Jadi jelas mengenai Nasab pun Rasulullah memberi Nasihat kepada Putrinya Hadhrat Fatimah (ra) jangan bergantung kepda nasab sebagai keturunan Rasulullah untuk meraih ridha Taala akan tetapi berusahalah membiasakan hidupmu sesuai perintah – perintah Allah, menanamkan rasa takut kepada Allah Taala dan berbanyaklah berdoa. Hal ini lah harusnya dipahami oleh semua durriyah Nabi saw.

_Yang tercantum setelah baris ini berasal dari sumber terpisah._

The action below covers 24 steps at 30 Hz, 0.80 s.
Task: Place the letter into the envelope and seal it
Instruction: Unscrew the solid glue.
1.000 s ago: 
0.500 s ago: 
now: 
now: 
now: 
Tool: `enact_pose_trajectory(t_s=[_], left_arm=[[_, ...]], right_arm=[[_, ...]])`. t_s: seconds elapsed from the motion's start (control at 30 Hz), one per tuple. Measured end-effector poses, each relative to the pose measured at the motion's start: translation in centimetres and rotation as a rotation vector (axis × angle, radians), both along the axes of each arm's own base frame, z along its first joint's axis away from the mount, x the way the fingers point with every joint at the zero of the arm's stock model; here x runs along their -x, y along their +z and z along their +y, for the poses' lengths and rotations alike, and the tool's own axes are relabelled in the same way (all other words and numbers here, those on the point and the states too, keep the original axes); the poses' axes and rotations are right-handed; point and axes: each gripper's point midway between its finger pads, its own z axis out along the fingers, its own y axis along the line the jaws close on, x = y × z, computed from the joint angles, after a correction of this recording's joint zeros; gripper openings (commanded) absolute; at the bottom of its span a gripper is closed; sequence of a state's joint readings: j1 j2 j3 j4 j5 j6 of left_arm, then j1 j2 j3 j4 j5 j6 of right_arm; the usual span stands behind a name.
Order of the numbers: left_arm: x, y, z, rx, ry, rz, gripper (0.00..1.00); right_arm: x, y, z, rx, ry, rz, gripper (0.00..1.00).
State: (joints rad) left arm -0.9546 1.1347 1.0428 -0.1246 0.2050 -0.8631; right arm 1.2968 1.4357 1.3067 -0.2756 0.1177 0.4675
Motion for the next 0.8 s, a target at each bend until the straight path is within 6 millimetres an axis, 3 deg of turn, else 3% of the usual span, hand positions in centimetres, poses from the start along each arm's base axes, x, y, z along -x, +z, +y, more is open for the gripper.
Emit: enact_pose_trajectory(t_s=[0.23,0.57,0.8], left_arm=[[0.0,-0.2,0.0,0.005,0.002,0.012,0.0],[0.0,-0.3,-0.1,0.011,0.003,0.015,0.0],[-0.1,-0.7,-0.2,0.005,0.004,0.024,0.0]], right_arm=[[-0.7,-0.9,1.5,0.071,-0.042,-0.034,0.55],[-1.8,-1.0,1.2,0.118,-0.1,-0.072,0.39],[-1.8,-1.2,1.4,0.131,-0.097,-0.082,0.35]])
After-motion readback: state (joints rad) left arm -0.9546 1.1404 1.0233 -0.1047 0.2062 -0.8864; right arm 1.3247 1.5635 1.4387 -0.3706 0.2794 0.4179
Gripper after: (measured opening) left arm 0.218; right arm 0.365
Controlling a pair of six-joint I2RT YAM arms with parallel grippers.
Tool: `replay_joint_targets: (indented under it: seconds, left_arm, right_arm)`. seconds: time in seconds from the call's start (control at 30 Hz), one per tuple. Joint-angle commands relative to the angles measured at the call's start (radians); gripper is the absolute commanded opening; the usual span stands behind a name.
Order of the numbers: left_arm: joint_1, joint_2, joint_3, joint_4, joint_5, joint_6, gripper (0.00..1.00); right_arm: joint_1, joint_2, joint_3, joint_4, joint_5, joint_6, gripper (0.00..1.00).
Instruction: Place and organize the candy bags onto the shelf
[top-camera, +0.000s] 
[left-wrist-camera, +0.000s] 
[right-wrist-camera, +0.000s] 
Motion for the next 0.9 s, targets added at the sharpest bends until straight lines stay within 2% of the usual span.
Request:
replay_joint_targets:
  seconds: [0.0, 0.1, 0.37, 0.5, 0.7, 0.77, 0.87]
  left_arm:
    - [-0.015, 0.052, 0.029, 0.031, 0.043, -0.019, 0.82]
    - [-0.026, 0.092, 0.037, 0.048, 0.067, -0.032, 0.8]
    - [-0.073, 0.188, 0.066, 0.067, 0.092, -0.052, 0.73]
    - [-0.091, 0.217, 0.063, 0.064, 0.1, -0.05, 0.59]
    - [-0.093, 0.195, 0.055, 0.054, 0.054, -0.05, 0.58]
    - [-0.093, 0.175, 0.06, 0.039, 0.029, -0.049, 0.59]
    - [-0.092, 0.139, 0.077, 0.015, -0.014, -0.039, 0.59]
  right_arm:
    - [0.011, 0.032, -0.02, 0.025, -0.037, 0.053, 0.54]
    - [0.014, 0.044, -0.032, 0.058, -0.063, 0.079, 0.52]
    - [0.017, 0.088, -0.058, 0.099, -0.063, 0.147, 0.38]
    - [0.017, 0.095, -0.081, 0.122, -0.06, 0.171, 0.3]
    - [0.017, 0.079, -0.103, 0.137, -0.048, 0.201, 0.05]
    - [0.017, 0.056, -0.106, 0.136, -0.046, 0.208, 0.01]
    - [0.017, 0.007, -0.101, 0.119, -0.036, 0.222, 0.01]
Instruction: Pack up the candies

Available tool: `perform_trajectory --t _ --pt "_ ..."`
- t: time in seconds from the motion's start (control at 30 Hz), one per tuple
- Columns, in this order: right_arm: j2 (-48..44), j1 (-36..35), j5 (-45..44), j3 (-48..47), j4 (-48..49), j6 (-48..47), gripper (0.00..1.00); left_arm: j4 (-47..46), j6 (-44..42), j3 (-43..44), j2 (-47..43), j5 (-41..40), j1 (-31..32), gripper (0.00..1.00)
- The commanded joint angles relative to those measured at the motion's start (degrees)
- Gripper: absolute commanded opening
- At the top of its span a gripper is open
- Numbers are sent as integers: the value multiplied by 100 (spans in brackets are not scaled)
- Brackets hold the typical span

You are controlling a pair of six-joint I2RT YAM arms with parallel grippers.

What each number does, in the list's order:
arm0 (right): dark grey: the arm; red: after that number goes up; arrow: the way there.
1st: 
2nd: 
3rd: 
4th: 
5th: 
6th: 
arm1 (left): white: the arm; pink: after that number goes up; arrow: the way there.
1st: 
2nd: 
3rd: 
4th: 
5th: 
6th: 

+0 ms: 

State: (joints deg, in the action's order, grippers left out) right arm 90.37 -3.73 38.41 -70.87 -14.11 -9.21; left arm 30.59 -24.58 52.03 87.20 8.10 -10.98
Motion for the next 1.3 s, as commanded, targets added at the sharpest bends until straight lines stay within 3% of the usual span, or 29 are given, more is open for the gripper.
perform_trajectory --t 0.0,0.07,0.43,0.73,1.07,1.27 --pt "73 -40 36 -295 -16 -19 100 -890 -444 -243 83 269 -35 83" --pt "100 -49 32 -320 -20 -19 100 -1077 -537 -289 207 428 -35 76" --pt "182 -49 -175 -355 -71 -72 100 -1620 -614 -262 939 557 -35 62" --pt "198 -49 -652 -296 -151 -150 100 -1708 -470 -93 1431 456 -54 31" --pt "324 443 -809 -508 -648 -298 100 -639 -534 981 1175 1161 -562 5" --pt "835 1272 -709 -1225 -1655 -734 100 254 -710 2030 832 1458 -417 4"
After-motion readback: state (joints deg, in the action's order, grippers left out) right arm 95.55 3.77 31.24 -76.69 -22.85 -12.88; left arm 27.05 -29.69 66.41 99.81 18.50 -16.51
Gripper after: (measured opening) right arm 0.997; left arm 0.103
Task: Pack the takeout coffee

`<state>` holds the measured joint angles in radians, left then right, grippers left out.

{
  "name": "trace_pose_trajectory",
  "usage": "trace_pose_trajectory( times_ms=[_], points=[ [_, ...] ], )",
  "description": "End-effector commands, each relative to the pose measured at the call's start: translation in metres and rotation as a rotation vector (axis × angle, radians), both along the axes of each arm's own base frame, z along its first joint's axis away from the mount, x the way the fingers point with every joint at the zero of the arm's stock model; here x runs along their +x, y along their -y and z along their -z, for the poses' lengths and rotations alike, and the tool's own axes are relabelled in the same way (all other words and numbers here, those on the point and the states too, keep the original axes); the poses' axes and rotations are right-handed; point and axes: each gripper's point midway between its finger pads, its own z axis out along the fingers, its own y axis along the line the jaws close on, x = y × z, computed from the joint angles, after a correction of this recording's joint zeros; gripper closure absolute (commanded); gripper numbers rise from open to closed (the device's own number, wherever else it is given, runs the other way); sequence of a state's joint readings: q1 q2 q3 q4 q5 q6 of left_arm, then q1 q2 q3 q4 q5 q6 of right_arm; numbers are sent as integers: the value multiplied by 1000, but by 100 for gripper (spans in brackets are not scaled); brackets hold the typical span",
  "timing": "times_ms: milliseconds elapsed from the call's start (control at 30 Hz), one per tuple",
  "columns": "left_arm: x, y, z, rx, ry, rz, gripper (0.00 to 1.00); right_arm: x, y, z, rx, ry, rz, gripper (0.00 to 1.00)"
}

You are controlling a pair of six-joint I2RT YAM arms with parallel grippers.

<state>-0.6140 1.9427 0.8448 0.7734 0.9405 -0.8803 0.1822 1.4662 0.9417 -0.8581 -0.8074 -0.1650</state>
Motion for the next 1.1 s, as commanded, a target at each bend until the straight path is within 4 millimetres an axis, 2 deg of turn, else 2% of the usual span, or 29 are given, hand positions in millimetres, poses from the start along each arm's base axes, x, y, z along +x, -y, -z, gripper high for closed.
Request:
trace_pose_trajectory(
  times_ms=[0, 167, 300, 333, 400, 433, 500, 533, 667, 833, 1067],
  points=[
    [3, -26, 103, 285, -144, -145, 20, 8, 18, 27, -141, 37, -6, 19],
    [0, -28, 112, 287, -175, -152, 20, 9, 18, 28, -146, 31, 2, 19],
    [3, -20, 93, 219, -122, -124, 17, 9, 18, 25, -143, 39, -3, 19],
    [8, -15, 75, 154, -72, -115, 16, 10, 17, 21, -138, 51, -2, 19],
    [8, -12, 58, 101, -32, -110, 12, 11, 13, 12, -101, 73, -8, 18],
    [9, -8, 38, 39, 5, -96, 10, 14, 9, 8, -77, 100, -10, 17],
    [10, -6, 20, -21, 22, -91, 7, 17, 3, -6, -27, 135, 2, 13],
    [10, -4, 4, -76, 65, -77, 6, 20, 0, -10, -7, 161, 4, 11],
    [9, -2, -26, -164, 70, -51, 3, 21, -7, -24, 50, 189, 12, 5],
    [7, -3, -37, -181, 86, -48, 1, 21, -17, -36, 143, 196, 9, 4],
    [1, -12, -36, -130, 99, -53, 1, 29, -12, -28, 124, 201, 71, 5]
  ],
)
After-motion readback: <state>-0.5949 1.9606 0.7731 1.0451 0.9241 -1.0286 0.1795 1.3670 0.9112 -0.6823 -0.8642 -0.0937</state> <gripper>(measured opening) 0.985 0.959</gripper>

Jangan mentang – mentang keturunan Nabi saw seenaknya bisa berbuat apa saja bahkan Hukum – hukum Allah Taala pun banyak dilanggar. 

Membanggakan serta mengagungkan Nasab keturuan tidak akan memberikan keselamatan bahkan hal itu akan menjerumuskan kepada  dosa, maka dengan itu jauhilah membanggakan dan mengagungan Nasab (keturunan) seseorang itu semua hanyalah sia – sia belaka. Oleh karena itu yang terpenting marilah tinggkatkan nilai dan prilaku Akhlah yang baik dan meningkatkan tingkat ketakwaan kita kepada Allah Taala, hal itu yang akan mendapatkan keridhaan Allah Ta’ala.

Sumber :

- Penulisan nomor ayat Alqur’an dalam makalah ini mengikuti mushaf yang basmallahnya diberi nomor ayat pertama, seperti dalam surat Al-Fatihah. Peny.

- Malik Ghulam (Editor) [2014]. Al-Qur’an Terjemahan dan Tafsir Singkat. Hal.1761 – 1762, Jakbar: Neratja Press.

- Hadits kitab HR. Abu Daud dan At-Tirmidzi

- Hadits kitab H.R. Al- Baihaqi

- Khutbah Jumat hal.1 , 19 Januari 2018.